TASK DESCRIPTION:
In the listing below, look for "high" and copy every line that has it.
__________________________________________________
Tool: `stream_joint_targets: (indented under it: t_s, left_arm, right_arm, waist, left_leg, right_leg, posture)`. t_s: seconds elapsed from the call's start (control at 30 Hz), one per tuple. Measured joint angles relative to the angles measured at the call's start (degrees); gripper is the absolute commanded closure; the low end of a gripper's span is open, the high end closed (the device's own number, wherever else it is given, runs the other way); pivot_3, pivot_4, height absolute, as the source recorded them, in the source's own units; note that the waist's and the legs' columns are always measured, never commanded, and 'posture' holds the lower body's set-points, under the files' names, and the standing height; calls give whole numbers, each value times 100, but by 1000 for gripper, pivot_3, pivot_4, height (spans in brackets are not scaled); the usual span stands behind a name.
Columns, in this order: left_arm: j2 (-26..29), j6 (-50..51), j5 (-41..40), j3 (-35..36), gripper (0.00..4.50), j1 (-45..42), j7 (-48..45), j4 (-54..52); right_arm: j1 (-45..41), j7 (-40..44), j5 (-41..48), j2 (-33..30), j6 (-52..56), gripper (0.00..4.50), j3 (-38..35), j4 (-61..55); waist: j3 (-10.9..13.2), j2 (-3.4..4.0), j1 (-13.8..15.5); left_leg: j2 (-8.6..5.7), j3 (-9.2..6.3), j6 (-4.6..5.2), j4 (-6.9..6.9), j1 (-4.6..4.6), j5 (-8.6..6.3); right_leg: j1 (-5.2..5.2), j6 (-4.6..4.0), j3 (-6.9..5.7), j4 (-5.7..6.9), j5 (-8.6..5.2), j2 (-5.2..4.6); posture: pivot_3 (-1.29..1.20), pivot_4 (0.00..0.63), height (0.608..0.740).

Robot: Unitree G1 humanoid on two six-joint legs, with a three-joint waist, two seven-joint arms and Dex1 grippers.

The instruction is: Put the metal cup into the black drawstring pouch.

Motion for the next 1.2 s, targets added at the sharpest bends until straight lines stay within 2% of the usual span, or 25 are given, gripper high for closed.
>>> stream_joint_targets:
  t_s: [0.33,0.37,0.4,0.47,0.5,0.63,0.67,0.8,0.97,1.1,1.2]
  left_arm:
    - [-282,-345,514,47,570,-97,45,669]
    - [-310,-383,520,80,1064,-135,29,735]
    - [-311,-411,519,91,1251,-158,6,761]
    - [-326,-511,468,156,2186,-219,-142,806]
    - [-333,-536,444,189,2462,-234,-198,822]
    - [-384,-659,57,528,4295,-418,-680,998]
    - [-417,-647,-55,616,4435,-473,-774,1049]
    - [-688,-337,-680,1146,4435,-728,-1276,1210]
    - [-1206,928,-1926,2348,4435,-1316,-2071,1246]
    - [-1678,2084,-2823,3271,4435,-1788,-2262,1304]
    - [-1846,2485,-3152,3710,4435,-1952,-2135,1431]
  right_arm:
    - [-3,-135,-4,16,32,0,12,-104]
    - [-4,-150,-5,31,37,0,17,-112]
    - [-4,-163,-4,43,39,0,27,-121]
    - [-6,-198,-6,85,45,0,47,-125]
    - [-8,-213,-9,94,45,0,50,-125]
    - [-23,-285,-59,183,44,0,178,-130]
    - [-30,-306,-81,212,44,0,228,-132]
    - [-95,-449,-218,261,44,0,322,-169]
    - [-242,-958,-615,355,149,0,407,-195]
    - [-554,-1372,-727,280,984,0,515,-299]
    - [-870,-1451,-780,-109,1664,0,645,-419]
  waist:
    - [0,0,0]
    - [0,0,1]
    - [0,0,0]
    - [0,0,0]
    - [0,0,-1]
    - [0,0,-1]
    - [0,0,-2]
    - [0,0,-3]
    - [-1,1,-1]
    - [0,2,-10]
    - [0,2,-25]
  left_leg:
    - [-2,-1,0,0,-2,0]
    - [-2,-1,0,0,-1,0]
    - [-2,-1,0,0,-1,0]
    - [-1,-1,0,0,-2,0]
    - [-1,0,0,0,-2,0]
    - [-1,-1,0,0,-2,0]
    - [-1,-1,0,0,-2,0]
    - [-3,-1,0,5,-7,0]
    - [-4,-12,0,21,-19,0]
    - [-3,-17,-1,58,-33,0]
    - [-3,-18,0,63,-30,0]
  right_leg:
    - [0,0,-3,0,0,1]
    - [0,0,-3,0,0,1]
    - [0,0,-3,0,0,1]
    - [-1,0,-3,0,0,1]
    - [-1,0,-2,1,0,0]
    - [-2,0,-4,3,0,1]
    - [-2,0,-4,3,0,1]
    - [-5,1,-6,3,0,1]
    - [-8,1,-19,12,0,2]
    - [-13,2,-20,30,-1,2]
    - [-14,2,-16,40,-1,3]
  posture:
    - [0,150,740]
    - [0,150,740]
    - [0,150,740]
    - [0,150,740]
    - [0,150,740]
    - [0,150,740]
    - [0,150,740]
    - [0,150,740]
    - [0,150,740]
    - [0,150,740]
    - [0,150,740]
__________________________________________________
YOUR SOLUTION:
Tool: `stream_joint_targets: (indented under it: t_s, left_arm, right_arm, waist, left_leg, right_leg, posture)`. t_s: seconds elapsed from the call's start (control at 30 Hz), one per tuple. Measured joint angles relative to the angles measured at the call's start (degrees); gripper is the absolute commanded closure; the low end of a gripper's span is open, the high end closed (the device's own number, wherever else it is given, runs the other way); pivot_3, pivot_4, height absolute, as the source recorded them, in the source's own units; note that the waist's and the legs' columns are always measured, never commanded, and 'posture' holds the lower body's set-points, under the files' names, and the standing height; calls give whole numbers, each value times 100, but by 1000 for gripper, pivot_3, pivot_4, height (spans in brackets are not scaled); the usual span stands behind a name.
Motion for the next 1.2 s, targets added at the sharpest bends until straight lines stay within 2% of the usual span, or 25 are given, gripper high for closed.

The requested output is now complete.